Transactions that don’t conflict can be committed in different blocks and safely processed in parallel. A block-based DAG in which each block can have multiple parents captures the concurrent processing of blocks. The metadata overhead of tracking causality is reduced by noting that UTXO dependencies are transitive, so we only need to track causality between blocks, not individual transactions within blocks.

Low latency transactions

For clients with frequent latency-sensitive low-value transactions, OmniLedger supports an optional “trust but verify” model. Optimistic validators process transaction quickly, and core validators subsequently verify the transactions again to provide finality and ensure verifiability.

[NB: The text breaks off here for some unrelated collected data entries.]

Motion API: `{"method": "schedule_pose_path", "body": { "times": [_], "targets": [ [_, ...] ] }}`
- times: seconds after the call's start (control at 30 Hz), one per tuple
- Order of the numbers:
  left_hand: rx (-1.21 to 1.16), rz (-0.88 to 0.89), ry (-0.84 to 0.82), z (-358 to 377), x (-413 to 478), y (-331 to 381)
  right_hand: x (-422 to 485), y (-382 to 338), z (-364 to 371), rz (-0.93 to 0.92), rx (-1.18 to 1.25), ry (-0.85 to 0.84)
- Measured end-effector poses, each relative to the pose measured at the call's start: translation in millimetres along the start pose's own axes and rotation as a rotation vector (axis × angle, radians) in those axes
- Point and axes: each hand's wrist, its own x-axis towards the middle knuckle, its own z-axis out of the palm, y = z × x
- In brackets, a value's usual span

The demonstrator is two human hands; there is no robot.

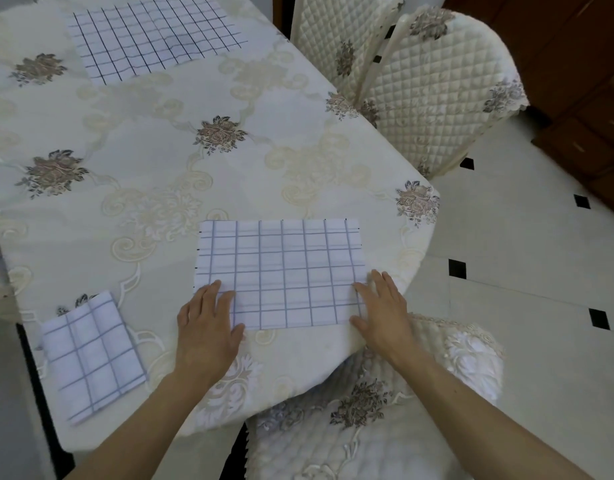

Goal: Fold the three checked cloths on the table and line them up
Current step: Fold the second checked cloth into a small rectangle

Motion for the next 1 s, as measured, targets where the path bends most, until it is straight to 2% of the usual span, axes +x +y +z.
{"method": "schedule_pose_path", "body": {
  "times": [0.57,0.7,1.0],
  "targets": [
    [0.098,-0.218,-0.059,-19.9,-7.6,-26.9,-2.0,29.9,-13.7,0.025,0.043,0.049],
    [0.069,-0.201,-0.067,-24.2,-11.0,-29.6,-4.0,14.1,-13.3,-0.002,0.068,0.1],
    [-0.051,-0.032,-0.004,-29.1,3.5,-44.9,-24.5,-60.6,-0.5,-0.025,0.139,0.258]
  ]
}}
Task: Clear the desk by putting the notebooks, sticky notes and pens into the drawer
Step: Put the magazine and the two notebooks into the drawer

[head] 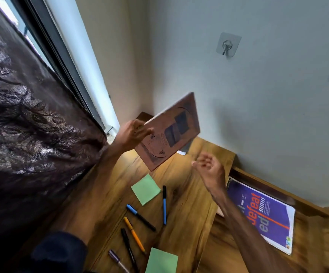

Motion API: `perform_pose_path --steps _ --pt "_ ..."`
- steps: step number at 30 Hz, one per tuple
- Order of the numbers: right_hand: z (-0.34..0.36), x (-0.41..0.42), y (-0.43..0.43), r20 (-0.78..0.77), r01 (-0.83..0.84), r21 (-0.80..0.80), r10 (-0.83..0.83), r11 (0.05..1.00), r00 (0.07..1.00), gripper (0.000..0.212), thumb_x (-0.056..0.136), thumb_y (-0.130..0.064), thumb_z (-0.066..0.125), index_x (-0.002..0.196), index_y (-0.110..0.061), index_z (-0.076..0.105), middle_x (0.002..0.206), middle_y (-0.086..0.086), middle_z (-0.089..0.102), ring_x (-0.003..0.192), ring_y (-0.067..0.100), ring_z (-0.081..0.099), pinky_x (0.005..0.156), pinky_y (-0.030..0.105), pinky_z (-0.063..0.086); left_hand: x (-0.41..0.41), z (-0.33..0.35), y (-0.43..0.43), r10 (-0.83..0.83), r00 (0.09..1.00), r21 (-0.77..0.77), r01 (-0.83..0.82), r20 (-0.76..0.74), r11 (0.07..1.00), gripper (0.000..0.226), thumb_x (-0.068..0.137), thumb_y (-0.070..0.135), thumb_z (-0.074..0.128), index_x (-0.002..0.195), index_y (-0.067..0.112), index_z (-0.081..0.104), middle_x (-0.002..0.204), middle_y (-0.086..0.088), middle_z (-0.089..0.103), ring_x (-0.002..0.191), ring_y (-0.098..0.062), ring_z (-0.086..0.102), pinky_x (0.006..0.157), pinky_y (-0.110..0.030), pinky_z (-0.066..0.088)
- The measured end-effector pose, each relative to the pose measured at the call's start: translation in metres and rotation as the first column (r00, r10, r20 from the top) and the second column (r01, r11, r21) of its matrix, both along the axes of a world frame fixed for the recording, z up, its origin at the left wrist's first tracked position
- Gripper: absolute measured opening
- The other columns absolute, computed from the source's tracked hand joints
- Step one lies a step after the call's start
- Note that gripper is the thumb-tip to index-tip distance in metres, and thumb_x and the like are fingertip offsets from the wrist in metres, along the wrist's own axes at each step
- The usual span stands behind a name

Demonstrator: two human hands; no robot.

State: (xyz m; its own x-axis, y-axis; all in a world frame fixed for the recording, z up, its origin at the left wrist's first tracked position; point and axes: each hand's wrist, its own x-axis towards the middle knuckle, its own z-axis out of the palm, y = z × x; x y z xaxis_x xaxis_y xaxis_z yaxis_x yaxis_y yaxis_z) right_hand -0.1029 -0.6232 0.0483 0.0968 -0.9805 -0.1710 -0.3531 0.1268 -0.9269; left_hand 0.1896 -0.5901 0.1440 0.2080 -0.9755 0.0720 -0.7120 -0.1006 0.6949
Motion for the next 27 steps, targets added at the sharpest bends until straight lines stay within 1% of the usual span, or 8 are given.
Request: perform_pose_path --steps 4,6,9,11,12,16,20,27 --pt "0.018 -0.035 -0.021 -0.157 0.07 -0.342 -0.131 0.937 0.979 0.109 0.067 -0.034 0.094 0.152 -0.011 0.029 0.15 0.011 0.043 0.134 0.023 0.045 0.109 0.037 0.042 -0.022 0.05 -0.001 -0.274 0.96 0.042 0.276 -0.053 0.96 0.02 0.092 0.037 0.071 0.074 0.032 0.064 0.069 0.023 0.066 0.06 -0.006 0.063 0.048 -0.022 0.045" --pt "0.024 -0.067 -0.025 -0.193 0.024 -0.354 -0.098 0.935 0.976 0.117 0.064 -0.036 0.096 0.154 -0.01 0.026 0.154 0.011 0.041 0.139 0.023 0.043 0.112 0.036 0.039 -0.033 0.06 -0.002 -0.402 0.914 0.051 0.405 -0.062 0.913 0.02 0.091 0.03 0.074 0.075 0.034 0.064 0.078 0.027 0.066 0.067 -0.009 0.065 0.052 -0.018 0.046" --pt "0.037 -0.11 -0.01 0.027 -0.161 -0.062 0.163 0.985 0.986 0.066 0.07 -0.041 0.091 0.125 -0.018 0.064 0.121 0.006 0.073 0.109 0.017 0.068 0.088 0.03 0.054 -0.05 0.063 -0.007 -0.52 0.848 0.078 0.528 -0.104 0.846 0.019 0.091 0.028 0.076 0.075 0.033 0.067 0.078 0.019 0.064 0.072 -0.011 0.064 0.057 -0.018 0.045" --pt "0.035 -0.124 0.01 0.191 -0.227 0.014 0.22 0.974 0.957 0.016 0.087 -0.02 0.077 0.102 -0.017 0.075 0.096 0.0 0.08 0.09 0.013 0.074 0.077 0.027 0.057 -0.06 0.062 -0.013 -0.556 0.826 0.077 0.562 -0.087 0.823 0.016 0.089 0.028 0.078 0.077 0.033 0.071 0.076 0.019 0.063 0.071 -0.011 0.063 0.059 -0.017 0.044" --pt "0.034 -0.128 0.021 0.234 -0.197 0.012 0.189 0.98 0.954 0.012 0.092 -0.01 0.069 0.102 -0.015 0.074 0.093 -0.004 0.08 0.086 0.01 0.074 0.075 0.025 0.058 -0.065 0.06 -0.014 -0.552 0.827 0.07 0.56 -0.102 0.826 0.011 0.087 0.027 0.081 0.08 0.03 0.073 0.076 0.019 0.065 0.07 -0.01 0.064 0.06 -0.016 0.044" --pt "0.018 -0.149 0.048 0.42 -0.041 0.161 -0.031 0.986 0.907 0.018 0.1 -0.007 0.055 0.112 -0.009 0.069 0.096 -0.002 0.08 0.084 0.01 0.074 0.068 0.022 0.06 -0.086 0.033 -0.014 -0.287 0.873 0.001 0.313 -0.395 0.95 0.027 0.081 0.029 0.084 0.106 0.02 0.077 0.097 0.002 0.074 0.09 -0.013 0.069 0.074 -0.029 0.054" --pt "-0.016 -0.19 0.067 0.538 0.152 0.357 -0.336 0.922 0.773 0.021 0.102 -0.011 0.052 0.114 -0.003 0.067 0.103 0.012 0.077 0.088 0.019 0.074 0.07 0.029 0.062 -0.134 -0.011 0.007 0.074 0.712 0.165 0.06 -0.698 0.984 0.039 0.094 0.041 0.063 0.122 0.014 0.066 0.101 0.003 0.072 0.086 -0.01 0.069 0.07 -0.025 0.055" --pt "-0.085 -0.3 0.094 0.391 0.411 0.554 -0.662 0.724 0.64 0.041 0.101 -0.027 0.057 0.134 -0.005 0.057 0.13 0.018 0.066 0.124 0.036 0.061 0.087 0.046 0.06 -0.251 -0.081 0.037 0.153 0.682 0.434 0.262 -0.715 0.862 0.043 0.108 0.038 0.039 0.126 0.007 0.063 0.123 -0.011 0.071 0.103 -0.026 0.071 0.088 -0.039 0.058"
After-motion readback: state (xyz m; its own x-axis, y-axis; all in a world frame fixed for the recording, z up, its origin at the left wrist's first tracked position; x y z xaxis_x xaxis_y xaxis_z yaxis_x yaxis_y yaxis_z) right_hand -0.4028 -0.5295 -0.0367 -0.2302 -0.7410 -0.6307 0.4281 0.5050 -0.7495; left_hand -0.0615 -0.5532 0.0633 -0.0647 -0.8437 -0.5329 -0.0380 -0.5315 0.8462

As a result, some bad transactions might be committed but ultimately core validators verify all provisional commitments, detecting any inconsistencies and their culprits, which makes it possible to punish rogue validators and to compensate the defrauded customer for the damages.

Ledger pruning

Bitcoin’s blockchain grows by about 144MB per day, but next-generation systems with Visa-level throughput (e.g., 4000 tps, and 500 B/tx) can produce over 150GB per day. This is a problem if a new validator needs to download and process the entire ledger in order to bootstrap. So OmniLedger introduces stable checkpoint state blocks. At the end of an epoch, the shard’s leader stores the UTXOs in an ordered Merkle tree, and puts the Merkle tree’s root hash in the header of a state block. Validators run consensus on this block, and if approved it becomes the genesis block for the next epoch.

OmniLedger and Chainspace

Our approach is synergistic to Chainspace as we focus on an open scalable UTXO style DL (distributed ledger), whereas Chainspace focuses on sharded smart-contracts and small-scale shards that can be deployed only under weak adversaries (e.g., in a permissioned setting). As a result, combining OmniLedger and Chainspace has great potential to create an open, scalable, smart-contract platform that provides scalability and security under strong adversaries.